Notebook Features: parsing linked data in the semantic notebook

In a post a while back I originally put forward the idea of a semantic lab notebook. Semantics, or linked data, are among the most powerful concepts to emerge in online science for scholarly data organization and communication. I have slowly been adding and exploring new ways to introduce semantic concepts into the notebook, which I have documented along the way under my #semantics tag. In this post, rather than discuss how to generate the semantic data, I try to focus on some of the things we can do with it. This really just scratches the surface of possibilities, but should at least illustrate the general idea.

We will start with some very simple examples exploiting the semantics inherent in HTML5. We can then work up to richer examples that rely on XML-based parsing. The richest potential of the semantic notebook lies in leveraging the RDFa content, whose terms are defined as ontologies over which a machine can apply reasoning and formal logic against other web content (see, e.g. Shadbolt et. al. (2006) for further unformation).

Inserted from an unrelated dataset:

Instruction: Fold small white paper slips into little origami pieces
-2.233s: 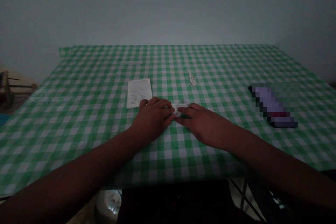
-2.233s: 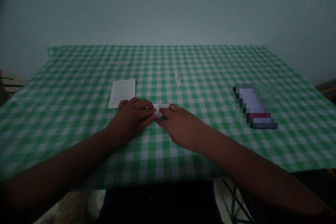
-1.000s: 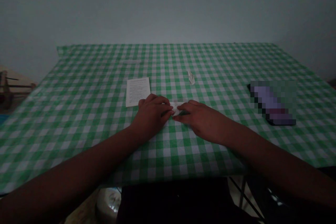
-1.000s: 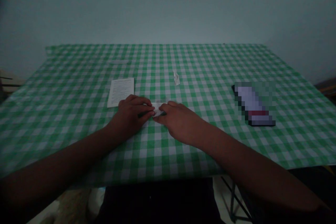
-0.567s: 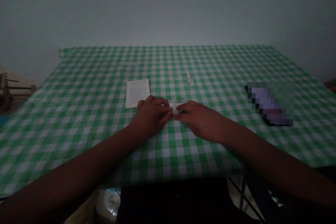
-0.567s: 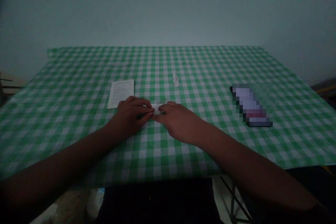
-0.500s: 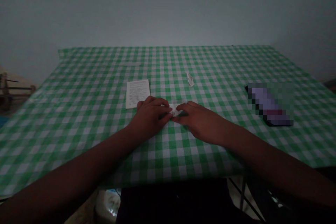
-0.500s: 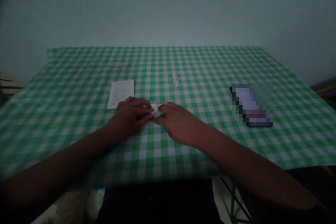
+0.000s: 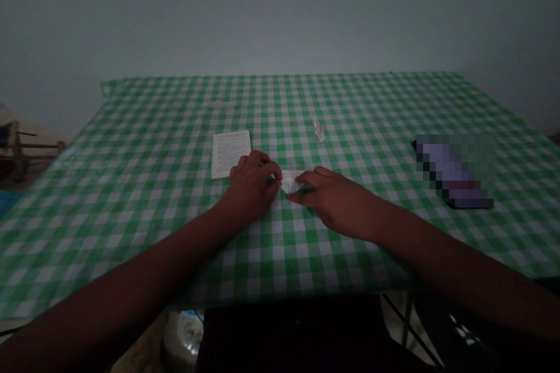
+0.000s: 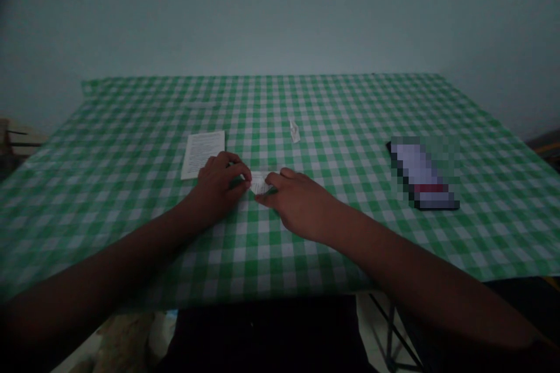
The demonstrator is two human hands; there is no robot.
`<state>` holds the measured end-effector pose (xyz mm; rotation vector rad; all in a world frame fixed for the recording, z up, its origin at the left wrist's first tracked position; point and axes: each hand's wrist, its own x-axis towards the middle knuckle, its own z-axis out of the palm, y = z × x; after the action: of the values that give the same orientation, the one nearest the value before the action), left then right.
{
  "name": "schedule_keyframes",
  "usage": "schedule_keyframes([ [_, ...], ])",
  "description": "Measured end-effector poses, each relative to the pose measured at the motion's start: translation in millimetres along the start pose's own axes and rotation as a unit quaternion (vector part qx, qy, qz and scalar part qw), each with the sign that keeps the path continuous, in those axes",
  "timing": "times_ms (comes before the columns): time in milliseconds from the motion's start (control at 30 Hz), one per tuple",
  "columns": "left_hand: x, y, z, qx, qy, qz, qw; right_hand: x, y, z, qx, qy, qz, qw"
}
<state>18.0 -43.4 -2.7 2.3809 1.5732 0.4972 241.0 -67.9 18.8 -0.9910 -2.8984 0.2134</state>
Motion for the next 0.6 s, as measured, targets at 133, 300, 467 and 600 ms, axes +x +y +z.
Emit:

Though we show how to extract the and parse the RDF here, exploiting the RDF in the last example must wait to a later post.

Parsing semantic HTML

Our first set of examples will address parsing the semantic HTML directly. For background on how these elements are added to the notebook, see this entry. We will use R with it’s excellent collection of web, XML parsing, and text-mining tools to take advantage of the semantic structure. First we load the required packages,

library(RCurl)
library(XML)
library(tm)
library(wordcloud)
library(RColorBrewer)

We can get a list of pages to download from the sitemap

pagelist <- readLines("https://carlboettiger.info/sitemap.txt")
pagelist <- pagelist[grep("/201\\d/", pagelist)]  # drop non-posts)
pages <- lapply(pagelist, getURLContent, followlocation = TRUE)

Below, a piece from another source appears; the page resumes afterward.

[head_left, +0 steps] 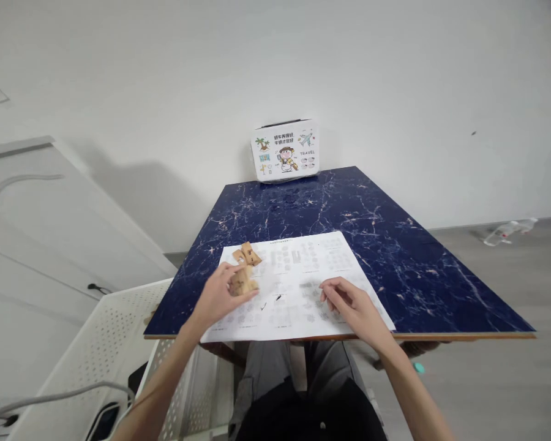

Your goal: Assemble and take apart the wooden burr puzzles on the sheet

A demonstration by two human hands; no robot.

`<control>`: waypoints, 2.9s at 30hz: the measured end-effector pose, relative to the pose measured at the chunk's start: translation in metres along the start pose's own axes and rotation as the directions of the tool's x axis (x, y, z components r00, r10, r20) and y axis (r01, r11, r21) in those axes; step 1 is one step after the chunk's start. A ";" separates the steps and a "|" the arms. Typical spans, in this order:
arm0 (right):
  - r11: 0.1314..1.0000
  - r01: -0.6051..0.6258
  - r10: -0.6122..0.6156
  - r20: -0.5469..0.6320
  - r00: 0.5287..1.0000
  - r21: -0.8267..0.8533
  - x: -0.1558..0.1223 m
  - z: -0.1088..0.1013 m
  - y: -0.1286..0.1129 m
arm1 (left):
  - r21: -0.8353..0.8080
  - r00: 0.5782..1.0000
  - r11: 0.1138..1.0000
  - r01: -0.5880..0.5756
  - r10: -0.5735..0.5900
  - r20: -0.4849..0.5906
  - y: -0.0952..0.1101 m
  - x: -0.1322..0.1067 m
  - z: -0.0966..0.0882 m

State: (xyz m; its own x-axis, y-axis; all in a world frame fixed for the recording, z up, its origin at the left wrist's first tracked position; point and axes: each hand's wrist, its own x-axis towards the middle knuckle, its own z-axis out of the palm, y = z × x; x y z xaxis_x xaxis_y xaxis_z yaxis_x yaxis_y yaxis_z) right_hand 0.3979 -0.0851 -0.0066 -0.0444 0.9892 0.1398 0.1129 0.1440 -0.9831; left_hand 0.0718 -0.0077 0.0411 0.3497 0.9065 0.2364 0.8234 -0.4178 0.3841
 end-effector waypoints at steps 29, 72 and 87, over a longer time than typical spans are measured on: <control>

Or, if an archive is available locally, (e.g. from figshare cache), we can read the files in directly.

pages <- system("ls ~/Documents/labnotebook/_site/2***/*/*/*.html", 
    intern = TRUE)

We parse each of the pages as HTML so that we can manipulate them with XML tools

html <- lapply(pages, htmlParse)

For instance, we can easily get the content of all entries:

text <- sapply(html, xpathSApply, "//article", xmlValue)

We can also extract metadata based on the semantic markup.

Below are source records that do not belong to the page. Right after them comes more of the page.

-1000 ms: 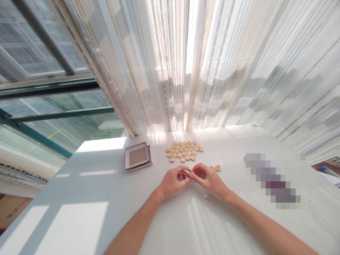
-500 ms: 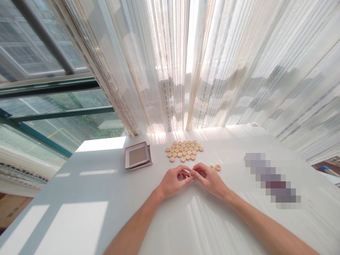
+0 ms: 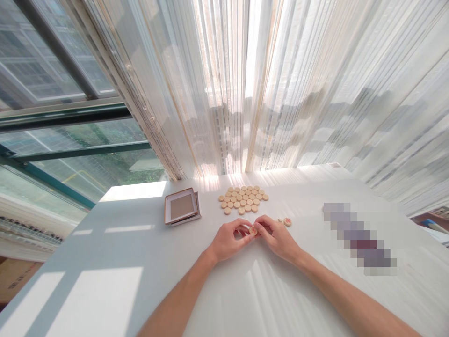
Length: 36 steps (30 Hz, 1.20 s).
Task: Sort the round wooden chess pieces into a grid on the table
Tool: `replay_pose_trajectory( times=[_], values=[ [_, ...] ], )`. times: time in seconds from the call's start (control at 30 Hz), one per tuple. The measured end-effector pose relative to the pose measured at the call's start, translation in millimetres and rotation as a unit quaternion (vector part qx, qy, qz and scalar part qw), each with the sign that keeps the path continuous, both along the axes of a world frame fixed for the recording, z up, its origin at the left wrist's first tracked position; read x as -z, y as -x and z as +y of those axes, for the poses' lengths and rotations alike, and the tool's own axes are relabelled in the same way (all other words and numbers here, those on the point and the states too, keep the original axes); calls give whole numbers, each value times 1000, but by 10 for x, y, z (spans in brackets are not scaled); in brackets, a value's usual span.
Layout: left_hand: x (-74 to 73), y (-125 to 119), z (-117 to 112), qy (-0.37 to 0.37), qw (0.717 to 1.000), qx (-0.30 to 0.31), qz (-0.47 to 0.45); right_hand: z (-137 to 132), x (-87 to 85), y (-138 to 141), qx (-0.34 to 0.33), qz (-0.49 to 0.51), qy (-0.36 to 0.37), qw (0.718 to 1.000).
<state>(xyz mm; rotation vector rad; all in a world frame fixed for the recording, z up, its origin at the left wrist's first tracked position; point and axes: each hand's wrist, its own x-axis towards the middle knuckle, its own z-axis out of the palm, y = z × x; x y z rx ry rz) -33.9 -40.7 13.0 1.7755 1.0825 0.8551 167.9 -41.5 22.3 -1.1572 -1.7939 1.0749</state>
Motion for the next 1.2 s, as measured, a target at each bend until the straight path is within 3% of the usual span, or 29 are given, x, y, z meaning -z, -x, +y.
replay_pose_trajectory(
  times=[0.47, 0.7, 0.9, 1.03, 1.2],
  values=[
    [-34, -10, -6, -13, 1000, -5, -2, 3, -58, -22, 3, -9, -11, 1000],
    [-37, 6, 2, -8, 1000, -11, 26, 180, -144, -303, 82, -4, -87, 993],
    [-36, 4, -2, -10, 999, -17, 30, 283, -257, -576, 85, -70, -120, 987],
    [-26, 1, 1, -13, 999, -19, 26, 279, -301, -615, 65, -112, -89, 988],
    [-21, -1, -1, -13, 1000, -21, 19, 271, -220, -560, 36, -139, -51, 988]
  ],
)
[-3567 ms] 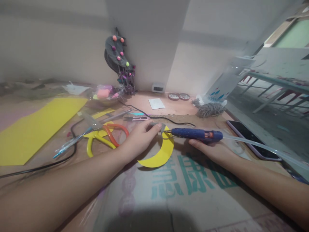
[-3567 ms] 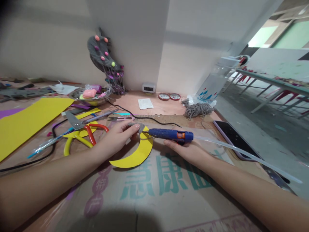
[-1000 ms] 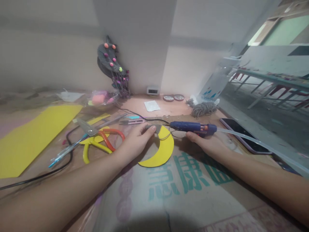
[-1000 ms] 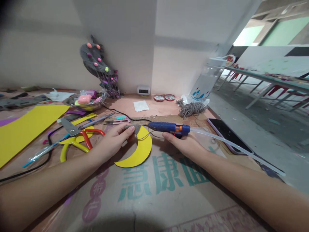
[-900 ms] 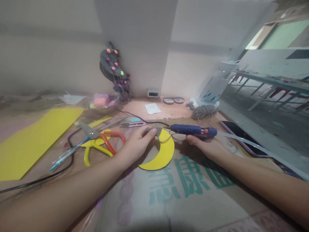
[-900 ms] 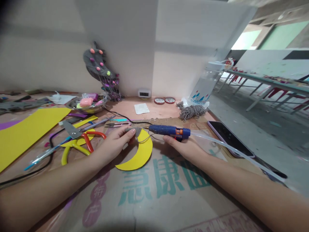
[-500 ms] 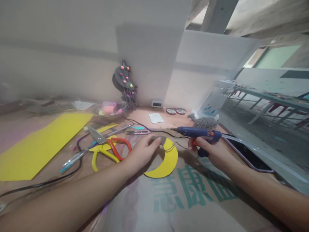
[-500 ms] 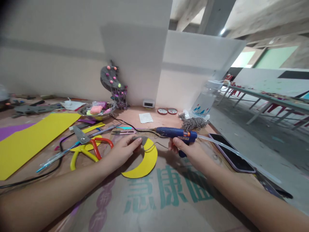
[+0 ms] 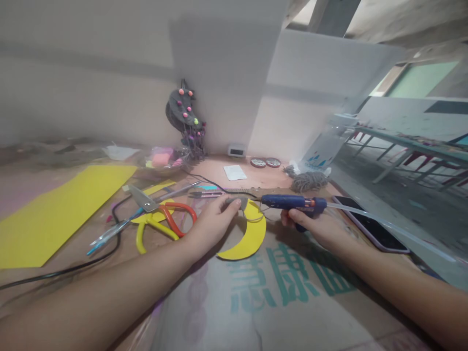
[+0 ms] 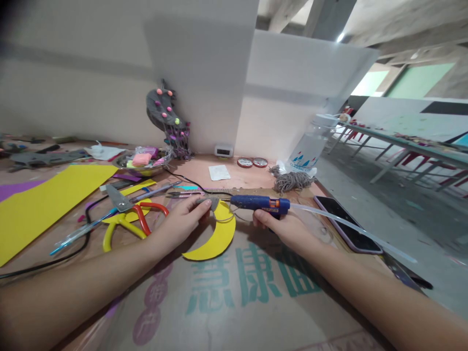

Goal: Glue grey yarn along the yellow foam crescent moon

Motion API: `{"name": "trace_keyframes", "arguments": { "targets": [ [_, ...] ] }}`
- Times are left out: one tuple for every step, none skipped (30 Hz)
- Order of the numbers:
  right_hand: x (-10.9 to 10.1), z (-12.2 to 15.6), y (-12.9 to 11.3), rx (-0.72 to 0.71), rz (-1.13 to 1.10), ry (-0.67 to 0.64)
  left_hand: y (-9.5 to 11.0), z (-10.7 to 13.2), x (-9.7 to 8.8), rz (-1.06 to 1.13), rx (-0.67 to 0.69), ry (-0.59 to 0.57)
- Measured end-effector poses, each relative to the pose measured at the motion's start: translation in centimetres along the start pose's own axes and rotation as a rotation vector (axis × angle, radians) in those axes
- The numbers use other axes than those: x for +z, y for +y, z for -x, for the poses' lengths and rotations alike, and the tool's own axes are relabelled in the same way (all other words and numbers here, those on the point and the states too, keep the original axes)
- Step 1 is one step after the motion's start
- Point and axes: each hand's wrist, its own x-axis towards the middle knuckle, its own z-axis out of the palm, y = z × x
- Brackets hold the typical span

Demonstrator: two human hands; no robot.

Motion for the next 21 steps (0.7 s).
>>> {"name": "trace_keyframes", "arguments": {
  "targets": [
    [0.0, 0.0, 0.1, 0.006, 0.022, -0.013, 0.0, 0.0, 0.0, 0.000, -0.003, -0.004],
    [-0.1, 0.1, 0.2, 0.013, 0.047, -0.021, 0.0, 0.0, 0.0, 0.001, -0.004, -0.006],
    [-0.1, 0.1, 0.3, 0.020, 0.071, -0.028, 0.0, 0.1, 0.0, 0.002, 0.001, -0.008],
    [-0.1, 0.1, 0.3, 0.028, 0.092, -0.030, 0.1, 0.1, 0.0, 0.000, 0.007, -0.008],
    [-0.1, 0.1, 0.4, 0.035, 0.107, -0.028, 0.1, 0.1, 0.0, -0.005, 0.014, -0.009],
    [-0.1, 0.1, 0.5, 0.040, 0.115, -0.025, 0.1, 0.1, 0.0, -0.011, 0.018, -0.009],
    [0.0, 0.1, 0.5, 0.039, 0.113, -0.021, 0.2, 0.1, 0.0, -0.015, 0.021, -0.007],
    [0.0, 0.1, 0.5, 0.035, 0.104, -0.015, 0.2, 0.1, -0.1, -0.018, 0.023, -0.006],
    [0.1, 0.1, 0.5, 0.032, 0.095, -0.010, 0.3, 0.1, -0.1, -0.019, 0.025, -0.008],
    [0.2, 0.1, 0.4, 0.032, 0.088, -0.004, 0.3, 0.1, -0.1, -0.020, 0.030, -0.011],
    [0.2, 0.1, 0.2, 0.036, 0.080, 0.006, 0.3, 0.1, 0.0, -0.023, 0.037, -0.016],
    [0.4, 0.2, 0.0, 0.043, 0.074, 0.021, 0.3, 0.1, 0.0, -0.028, 0.044, -0.020],
    [0.5, 0.2, -0.2, 0.048, 0.070, 0.046, 0.2, 0.1, 0.0, -0.033, 0.049, -0.025],
    [0.6, 0.3, -0.5, 0.050, 0.069, 0.074, 0.2, 0.1, 0.0, -0.037, 0.052, -0.027],
    [0.7, 0.3, -0.7, 0.048, 0.072, 0.105, 0.2, 0.1, 0.0, -0.037, 0.052, -0.029],
    [0.8, 0.4, -1.0, 0.043, 0.080, 0.137, 0.1, 0.1, 0.0, -0.036, 0.051, -0.030],
    [0.9, 0.4, -1.1, 0.038, 0.093, 0.162, 0.2, 0.1, 0.0, -0.033, 0.045, -0.032],
    [0.9, 0.4, -1.2, 0.038, 0.109, 0.178, 0.2, 0.1, 0.0, -0.031, 0.038, -0.034],
    [0.9, 0.3, -1.2, 0.043, 0.124, 0.189, 0.3, 0.2, 0.0, -0.029, 0.027, -0.037],
    [0.8, 0.3, -1.1, 0.050, 0.138, 0.192, 0.4, 0.2, 0.0, -0.028, 0.015, -0.038],
    [0.6, 0.1, -0.9, 0.051, 0.150, 0.191, 0.4, 0.2, -0.1, -0.027, 0.003, -0.040]
  ]
}}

titles <- sapply(html, xpathSApply, "//title", xmlValue)
categories <- sapply(html, xpathSApply, "//node()[@class='category']", 
    xmlValue)
tags <- sapply(html, xpathSApply, "//node()[@class='tag']", xmlValue)

R makes it easy to summarize this data, e.g. by generating a table of the number of entries in each category, or a wordcloud of the tags.

table(unlist(categories))


 computation      ecology    evolution open-science     teaching 
          40          376          287           85           17

wordcloud(Corpus(VectorSource(tags)))

Extracting citations

Citation information can be encoded

We can perform more direct text mining as well. For instance, we extract all DOIs found in the text:

doi_pattern = "\\b(10[.][0-9]{4,}(?:[.][0-9]+)*/(?:(?![\"&'<>])\\S)+)\\b"
require(gsubfn)
dois <- strapply(text, doi_pattern, perl = TRUE)  #text[-462]
head(sort(table(unlist(dois))))


10.1002/(SICI)1520-6602(1998)1:1                 10.1002/bjs.6880 
                               1                                1 
                10.1002/etc.2140           10.1006/jtbi.1998.0660 
                               1                                1 
          10.1006/jtbi.2000.1080           10.1006/jtbi.2001.2299 
                               1                                1

Or generate a wordcloud of the full text


carl <- Corpus(VectorSource(text))
carl <- tm_map(carl, removePunctuation)
carl <- tm_map(carl, tolower)
carl <- tm_map(carl, function(x) removeWords(x, stopwords()))

carl.tdm <- TermDocumentMatrix(carl)
carl.m <- as.matrix(carl.tdm)
carl.v <- sort(rowSums(carl.m), decreasing = TRUE)
carl.d <- data.frame(word = names(carl.v), freq = carl.v)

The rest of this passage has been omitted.